追加されたスタイル「ATOK(下線)」を選択し、「スタイルの選択」ボタンを押す。ATOK(下線)の前に、赤い印がつくはずだ。
ATOK(下線)スタイルの設定
ATOK(下線)のスタイルの前に赤い印が表示されている状態で、「表示色カスタマイズ」ボタンを押す。
ここからが肝だ。変更する機能は、以下の4つだ。
- 変換文字色→文字色(青)、背景色(白)、下線(ある)
- 変換済み注目文節色→文字色(赤)、背景色(白)、下線(ある)
- 未変換注目文節色→文字色(黒)、背景色(白)、下線(ある)
- 変換可能入力文字カーソル色→文字色(赤)、背景色(白)、下線(ある)
機能一覧から選択したい機能を選択し、「変更」ボタンを押して設定ダイアログを出す。文字色、背景色、下線の設定を、上記の4つの設定に従って変更し、OKを押す。
すべて変更したら、OKを押して、ATOKプロパティもOKを押して閉じる。

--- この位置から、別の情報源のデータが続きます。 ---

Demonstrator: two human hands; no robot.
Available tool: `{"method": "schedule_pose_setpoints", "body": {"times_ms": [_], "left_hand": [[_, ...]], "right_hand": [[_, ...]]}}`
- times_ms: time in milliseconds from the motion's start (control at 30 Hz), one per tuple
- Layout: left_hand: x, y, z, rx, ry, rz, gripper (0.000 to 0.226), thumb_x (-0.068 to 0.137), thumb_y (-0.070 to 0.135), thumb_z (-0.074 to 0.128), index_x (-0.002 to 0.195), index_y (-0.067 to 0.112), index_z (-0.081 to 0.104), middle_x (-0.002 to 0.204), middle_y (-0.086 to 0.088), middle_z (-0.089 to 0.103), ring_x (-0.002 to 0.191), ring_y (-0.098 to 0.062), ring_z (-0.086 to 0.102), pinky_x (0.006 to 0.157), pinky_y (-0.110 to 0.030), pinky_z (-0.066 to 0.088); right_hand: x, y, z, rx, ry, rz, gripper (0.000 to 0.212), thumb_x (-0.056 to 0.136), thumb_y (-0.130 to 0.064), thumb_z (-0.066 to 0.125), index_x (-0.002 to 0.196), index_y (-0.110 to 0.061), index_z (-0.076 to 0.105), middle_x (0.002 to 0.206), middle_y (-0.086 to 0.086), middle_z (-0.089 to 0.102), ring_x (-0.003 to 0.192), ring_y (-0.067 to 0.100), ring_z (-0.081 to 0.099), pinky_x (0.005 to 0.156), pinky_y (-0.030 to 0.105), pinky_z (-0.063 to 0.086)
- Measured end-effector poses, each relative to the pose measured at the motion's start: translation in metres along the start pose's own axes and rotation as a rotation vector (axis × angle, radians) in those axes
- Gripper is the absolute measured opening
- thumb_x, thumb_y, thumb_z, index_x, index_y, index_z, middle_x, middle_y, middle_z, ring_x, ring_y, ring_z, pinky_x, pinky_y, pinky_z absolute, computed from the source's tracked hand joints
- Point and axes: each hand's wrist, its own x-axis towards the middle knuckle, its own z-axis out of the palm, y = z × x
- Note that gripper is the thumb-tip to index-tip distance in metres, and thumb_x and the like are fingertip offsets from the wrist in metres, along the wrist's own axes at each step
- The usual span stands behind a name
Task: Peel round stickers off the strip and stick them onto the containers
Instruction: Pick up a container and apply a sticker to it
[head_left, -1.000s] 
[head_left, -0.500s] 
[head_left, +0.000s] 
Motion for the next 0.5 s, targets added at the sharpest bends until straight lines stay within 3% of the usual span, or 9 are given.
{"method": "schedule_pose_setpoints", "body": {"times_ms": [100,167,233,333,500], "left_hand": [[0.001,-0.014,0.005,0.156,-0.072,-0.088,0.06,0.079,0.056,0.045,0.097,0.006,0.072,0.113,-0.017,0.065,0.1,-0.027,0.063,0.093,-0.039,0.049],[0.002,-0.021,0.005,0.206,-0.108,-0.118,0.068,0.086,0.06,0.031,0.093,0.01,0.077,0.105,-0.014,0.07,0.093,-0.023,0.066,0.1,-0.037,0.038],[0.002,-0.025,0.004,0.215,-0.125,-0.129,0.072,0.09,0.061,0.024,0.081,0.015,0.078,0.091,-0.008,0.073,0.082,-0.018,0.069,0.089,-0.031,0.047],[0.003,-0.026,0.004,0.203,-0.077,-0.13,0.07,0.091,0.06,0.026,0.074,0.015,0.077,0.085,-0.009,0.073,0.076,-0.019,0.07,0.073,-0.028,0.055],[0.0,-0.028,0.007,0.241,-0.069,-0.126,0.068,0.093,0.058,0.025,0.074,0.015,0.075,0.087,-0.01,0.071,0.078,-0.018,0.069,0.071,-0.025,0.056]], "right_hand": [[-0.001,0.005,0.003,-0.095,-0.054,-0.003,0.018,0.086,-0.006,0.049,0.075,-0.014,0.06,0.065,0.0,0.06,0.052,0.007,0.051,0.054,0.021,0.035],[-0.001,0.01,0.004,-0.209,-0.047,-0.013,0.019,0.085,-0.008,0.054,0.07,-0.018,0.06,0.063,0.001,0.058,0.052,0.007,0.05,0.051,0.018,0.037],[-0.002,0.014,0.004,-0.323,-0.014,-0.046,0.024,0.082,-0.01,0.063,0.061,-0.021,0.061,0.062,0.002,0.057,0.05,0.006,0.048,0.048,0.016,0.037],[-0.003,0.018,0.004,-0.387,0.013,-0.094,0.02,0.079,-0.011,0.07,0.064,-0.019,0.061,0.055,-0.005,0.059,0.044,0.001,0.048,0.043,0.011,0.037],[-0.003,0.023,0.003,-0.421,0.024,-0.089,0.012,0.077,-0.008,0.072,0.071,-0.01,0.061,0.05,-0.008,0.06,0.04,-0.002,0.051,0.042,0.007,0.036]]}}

これで設定は完了。
結果
これによって、変換中は最初の文節が赤下線で、次以下の文節が青下線で表示されるようになる。
また、文節を調整する場合は、調整中の文節は黒下線で表示される。
特に不便無くChrome上のATOKでも日本語変換できるようになる。感動である!
結論
これで、実用上問題ないレベルでChrome上でもATOKが使えるようになった。懸念があるとすると、背景が黒のウィンドウの中に文字を打ち込む場合などがあるが、それらが問題になる場合は色を調整すればなんとかなると思う。
長い間苦しんでいた問題が解決できて本当にうれしい。「5丁目通信(仮称)」の著者さんには本当に感謝です。
残るは、Outlookのメール作成ウィンドウでの勝手に確定問題だが、こちらは本当に解決策がないし、外部エディタ起動マクロで現在のところなんとかなっているので、ちょっとあきらめモード。進捗があればまたご報告する。